**WHAT TO DO**
Go through the data and copy each line that holds "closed".

**SUPPLIED INFORMATION**
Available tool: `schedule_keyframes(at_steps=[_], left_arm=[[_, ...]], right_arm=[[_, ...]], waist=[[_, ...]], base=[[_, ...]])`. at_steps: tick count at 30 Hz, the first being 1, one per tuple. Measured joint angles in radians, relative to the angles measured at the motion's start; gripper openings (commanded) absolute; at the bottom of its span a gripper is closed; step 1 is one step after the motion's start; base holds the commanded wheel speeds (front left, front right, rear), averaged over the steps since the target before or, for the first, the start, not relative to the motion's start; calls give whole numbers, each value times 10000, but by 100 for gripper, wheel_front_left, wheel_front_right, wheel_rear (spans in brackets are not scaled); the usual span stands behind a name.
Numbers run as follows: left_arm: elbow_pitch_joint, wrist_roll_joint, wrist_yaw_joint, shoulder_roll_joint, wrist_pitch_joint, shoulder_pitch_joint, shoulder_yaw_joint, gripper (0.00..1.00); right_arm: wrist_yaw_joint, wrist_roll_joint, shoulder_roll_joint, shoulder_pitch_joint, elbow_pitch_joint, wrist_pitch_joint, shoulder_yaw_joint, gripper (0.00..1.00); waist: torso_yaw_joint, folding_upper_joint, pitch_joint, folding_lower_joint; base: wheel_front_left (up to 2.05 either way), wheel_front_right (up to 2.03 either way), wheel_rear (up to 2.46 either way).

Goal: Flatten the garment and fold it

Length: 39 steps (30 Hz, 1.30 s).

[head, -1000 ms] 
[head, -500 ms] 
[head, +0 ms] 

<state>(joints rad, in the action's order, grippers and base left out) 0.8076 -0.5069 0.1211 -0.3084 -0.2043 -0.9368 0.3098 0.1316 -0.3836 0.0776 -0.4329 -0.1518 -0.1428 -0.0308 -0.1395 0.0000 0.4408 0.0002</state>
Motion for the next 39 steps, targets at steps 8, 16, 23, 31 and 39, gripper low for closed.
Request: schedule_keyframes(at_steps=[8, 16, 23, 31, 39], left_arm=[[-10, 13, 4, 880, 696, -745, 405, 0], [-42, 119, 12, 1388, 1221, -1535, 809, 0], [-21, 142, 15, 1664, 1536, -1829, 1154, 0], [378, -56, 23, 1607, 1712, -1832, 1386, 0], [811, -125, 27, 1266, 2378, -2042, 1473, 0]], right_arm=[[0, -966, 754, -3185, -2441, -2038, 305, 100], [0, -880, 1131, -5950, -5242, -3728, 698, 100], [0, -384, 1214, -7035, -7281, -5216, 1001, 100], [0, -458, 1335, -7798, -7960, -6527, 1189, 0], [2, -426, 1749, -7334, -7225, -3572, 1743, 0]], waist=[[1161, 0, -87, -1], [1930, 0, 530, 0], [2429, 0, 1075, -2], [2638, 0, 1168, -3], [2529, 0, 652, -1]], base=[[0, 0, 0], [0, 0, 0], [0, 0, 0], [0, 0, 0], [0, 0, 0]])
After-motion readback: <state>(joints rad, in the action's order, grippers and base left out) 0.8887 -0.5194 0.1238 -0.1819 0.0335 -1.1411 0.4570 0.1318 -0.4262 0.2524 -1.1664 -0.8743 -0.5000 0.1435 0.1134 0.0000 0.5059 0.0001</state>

**RESPONSE TO THIS TASK**
Available tool: `schedule_keyframes(at_steps=[_], left_arm=[[_, ...]], right_arm=[[_, ...]], waist=[[_, ...]], base=[[_, ...]])`. at_steps: tick count at 30 Hz, the first being 1, one per tuple. Measured joint angles in radians, relative to the angles measured at the motion's start; gripper openings (commanded) absolute; at the bottom of its span a gripper is closed; step 1 is one step after the motion's start; base holds the commanded wheel speeds (front left, front right, rear), averaged over the steps since the target before or, for the first, the start, not relative to the motion's start; calls give whole numbers, each value times 10000, but by 100 for gripper, wheel_front_left, wheel_front_right, wheel_rear (spans in brackets are not scaled); the usual span stands behind a name.
Motion for the next 39 steps, targets at steps 8, 16, 23, 31 and 39, gripper low for closed.

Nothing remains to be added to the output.